_WORK INSTRUCTION_
Look through the material below and copy exactly the lines from the line with "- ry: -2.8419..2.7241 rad" to the line with "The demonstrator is", those two lines included.
*** Opening of COLLECTED DATA ***
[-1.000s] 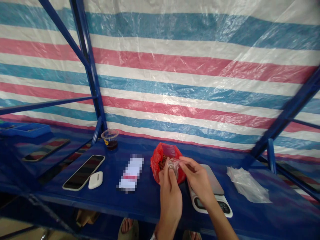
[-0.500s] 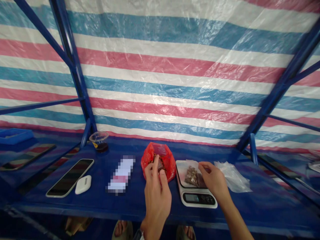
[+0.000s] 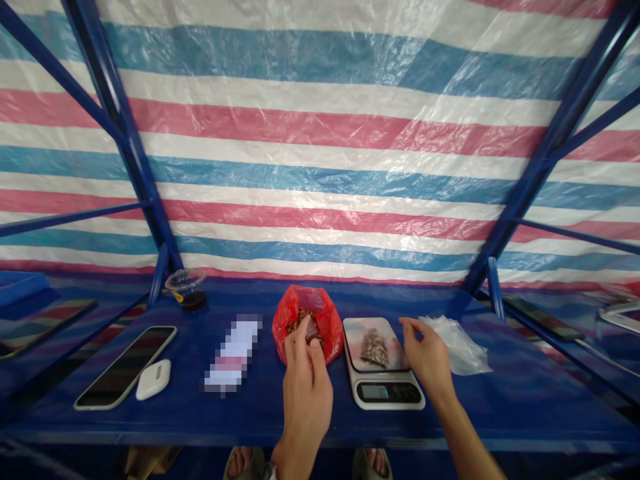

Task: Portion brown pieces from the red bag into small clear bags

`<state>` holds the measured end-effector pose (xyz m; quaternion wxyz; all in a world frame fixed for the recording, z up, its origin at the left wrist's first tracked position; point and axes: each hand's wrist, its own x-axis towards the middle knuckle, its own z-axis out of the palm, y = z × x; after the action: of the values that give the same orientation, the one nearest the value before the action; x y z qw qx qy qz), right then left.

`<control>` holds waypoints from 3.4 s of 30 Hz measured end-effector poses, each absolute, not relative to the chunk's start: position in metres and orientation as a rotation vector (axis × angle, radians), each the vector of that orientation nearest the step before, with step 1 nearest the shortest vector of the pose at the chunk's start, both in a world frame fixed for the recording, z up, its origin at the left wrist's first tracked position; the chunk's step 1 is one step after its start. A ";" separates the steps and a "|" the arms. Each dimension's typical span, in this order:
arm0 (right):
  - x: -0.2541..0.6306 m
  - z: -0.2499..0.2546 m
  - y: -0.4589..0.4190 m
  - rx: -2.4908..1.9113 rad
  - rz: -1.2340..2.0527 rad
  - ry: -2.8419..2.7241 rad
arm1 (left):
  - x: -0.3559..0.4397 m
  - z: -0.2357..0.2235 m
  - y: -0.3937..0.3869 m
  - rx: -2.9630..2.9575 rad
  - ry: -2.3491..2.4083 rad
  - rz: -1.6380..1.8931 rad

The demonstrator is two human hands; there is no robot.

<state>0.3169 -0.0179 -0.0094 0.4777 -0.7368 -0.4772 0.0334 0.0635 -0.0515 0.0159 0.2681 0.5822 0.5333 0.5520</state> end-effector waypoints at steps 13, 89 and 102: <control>0.313 -0.012 -0.018 -1.830 -0.010 -1.283 | 0.068 0.014 -0.049 1.607 1.381 1.471; 0.181 0.033 -0.035 -1.061 0.734 -1.420 | 0.054 0.022 -0.036 1.304 1.002 1.615; 0.180 0.039 -0.038 -0.994 0.730 -1.455 | 0.048 0.032 -0.040 1.400 0.898 1.561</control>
<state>0.1803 -0.0379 0.0395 0.5788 -0.4250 -0.6221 0.3121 0.0475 -0.0402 0.0316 0.4174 0.5577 0.3577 0.6219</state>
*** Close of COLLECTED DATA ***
_FINISHED TASK_
  - ry: -2.8419..2.7241 rad
arm1 (left):
  - x: -0.3559..0.4397 m
  - z: -0.2357..0.2235 m
  - y: -0.3937..0.3869 m
  - rx: -2.9630..2.9575 rad
  - ry: -2.3491..2.4083 rad
  - rz: -1.6380..1.8931 rad

The demonstrator is two human hands; there is no robot.

No more output will be produced.